Instructions for the task. Lines before the one containing "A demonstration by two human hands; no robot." are to be left out; that line and every line after it, through the last line below, are to be reproduced exactly.

Dataset extract.
# # # #

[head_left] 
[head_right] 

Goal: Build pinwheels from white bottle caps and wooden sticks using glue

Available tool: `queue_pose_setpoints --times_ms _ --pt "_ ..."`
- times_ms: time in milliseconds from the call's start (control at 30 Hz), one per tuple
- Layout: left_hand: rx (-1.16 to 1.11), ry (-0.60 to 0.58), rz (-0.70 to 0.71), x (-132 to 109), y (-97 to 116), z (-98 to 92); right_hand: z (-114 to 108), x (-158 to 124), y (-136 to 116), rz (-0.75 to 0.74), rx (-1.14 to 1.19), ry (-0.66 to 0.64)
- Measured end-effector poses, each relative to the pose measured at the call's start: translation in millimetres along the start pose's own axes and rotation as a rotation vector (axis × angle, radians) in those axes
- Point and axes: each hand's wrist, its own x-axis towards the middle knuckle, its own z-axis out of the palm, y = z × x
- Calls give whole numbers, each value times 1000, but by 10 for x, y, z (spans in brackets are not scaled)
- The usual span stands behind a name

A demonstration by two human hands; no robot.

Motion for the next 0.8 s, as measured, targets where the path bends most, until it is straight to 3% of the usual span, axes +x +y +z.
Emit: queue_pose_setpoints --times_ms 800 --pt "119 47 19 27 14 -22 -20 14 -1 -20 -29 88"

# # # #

Answer space.
A demonstration by two human hands; no robot.

Motion for the next 0.8 s, as measured, targets where the path bends most, until it is straight to 3% of the usual span, axes +x +y +z.
Emit: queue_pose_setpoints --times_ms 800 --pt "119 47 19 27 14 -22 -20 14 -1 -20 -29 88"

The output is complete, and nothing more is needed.